Resumo da Reunião Clínica
 

Um homem de quase sessenta anos, casado, foi internado para diagnóstico e tratamento de uma lesão no tórax surgida há um ano. Durante a internação recebeu o diagnóstico de carcinoma espinocelular, que, pelo relato do paciente, parecia ser a menor das suas tragédias. Pessoa de origem humilde e bastante consciente das desigualdades sociais, que veio para o Rio trabalhar ainda muito jovem, aqui se envolveu com uma moça, mas fugiu para outro estado ao ser pressionado por ela a casar. Apresentou alguns episódios de agitação psicomotora e hetero-agressividade justificados como decorrentes de um “trabalho” feito pela ex-namorada e que acabaram por lhe levar a uma internação psiquiátrica. Alguns anos depois trouxe uma moça de sua cidade natal para casar, teve seus quatro filhos, dos quais perdeu dois ainda na primeira infância e exerceu diferentes atividades profissionais, sempre muito consciente das injustiças sociais. Ao chegar à meia-idade foi despedido, ficou alguns anos sem conseguir trabalho, precisou ser ajudado por familiares e acabou tendo que se sujeitar a ser explorado trabalhando sem vínculo empregatício, com baixos salários e em péssimas condições de higiene e moradia. Permanece internado para pesquisa de tumores metastáticos e tratamento.

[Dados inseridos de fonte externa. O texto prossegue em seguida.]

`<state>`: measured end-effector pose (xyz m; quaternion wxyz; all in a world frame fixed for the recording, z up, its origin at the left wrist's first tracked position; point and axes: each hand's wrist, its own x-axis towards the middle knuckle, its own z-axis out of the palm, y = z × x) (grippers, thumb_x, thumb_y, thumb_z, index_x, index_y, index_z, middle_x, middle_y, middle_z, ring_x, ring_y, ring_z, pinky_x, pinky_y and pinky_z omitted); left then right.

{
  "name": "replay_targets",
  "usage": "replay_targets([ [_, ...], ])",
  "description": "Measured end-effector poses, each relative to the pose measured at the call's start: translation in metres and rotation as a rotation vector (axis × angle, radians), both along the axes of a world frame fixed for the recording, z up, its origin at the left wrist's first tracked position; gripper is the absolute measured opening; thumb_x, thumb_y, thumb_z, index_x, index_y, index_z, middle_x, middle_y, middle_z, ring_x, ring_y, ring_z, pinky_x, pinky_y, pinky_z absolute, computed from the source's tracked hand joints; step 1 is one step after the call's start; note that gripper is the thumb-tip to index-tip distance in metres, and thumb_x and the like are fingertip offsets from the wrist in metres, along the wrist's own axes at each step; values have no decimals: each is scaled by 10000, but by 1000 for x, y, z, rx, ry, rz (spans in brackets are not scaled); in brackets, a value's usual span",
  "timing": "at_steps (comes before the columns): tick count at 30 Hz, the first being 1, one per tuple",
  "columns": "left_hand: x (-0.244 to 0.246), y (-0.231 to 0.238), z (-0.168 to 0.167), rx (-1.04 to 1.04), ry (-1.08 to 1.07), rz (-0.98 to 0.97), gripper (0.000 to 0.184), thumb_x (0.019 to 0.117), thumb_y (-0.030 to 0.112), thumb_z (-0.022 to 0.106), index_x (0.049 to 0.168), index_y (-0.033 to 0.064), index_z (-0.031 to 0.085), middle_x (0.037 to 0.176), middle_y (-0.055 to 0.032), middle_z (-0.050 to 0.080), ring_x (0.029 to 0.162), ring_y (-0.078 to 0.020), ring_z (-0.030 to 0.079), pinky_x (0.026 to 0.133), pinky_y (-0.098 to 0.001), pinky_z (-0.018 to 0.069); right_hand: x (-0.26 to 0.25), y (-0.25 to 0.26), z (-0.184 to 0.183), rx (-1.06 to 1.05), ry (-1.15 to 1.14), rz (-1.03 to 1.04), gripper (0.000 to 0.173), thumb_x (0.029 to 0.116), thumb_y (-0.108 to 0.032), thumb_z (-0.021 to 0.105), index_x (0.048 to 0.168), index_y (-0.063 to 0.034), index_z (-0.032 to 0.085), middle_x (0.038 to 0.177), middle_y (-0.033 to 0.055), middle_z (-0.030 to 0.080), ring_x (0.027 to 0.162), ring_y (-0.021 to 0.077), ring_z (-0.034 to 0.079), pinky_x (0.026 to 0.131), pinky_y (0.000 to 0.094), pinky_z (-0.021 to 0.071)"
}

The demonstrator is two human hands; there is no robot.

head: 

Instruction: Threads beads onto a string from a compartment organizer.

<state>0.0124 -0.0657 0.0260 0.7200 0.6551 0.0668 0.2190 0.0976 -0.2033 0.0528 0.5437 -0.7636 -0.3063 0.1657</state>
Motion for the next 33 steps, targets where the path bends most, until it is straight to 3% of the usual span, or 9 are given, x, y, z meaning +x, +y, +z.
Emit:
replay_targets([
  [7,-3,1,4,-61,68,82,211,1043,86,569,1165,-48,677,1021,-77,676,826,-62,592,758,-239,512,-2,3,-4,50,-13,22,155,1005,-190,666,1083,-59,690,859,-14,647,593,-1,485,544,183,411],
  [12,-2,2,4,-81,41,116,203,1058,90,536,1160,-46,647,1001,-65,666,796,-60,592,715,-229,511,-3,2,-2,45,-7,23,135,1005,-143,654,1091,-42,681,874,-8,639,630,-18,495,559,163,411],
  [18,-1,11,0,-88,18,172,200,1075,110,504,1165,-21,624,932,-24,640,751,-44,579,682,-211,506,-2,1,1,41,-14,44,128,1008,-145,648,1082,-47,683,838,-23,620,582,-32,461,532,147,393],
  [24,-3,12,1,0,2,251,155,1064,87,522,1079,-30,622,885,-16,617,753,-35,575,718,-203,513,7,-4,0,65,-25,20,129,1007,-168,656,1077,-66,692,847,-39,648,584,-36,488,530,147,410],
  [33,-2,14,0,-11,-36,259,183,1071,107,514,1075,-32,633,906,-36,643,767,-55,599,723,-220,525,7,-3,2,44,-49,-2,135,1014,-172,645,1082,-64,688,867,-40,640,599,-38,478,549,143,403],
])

Por ter conseguido manter sua dignidade pessoal em meio a uma vida marcada pela injustiça e desigualdade, o paciente acabou lembrando o personagem central do livro “Os Miseráveis” de Victor Hugo e a discussão do caso girou em torno dos aspectos contratransferenciais mobilizados nos atendimentos que envolvem miséria, loucura e morte.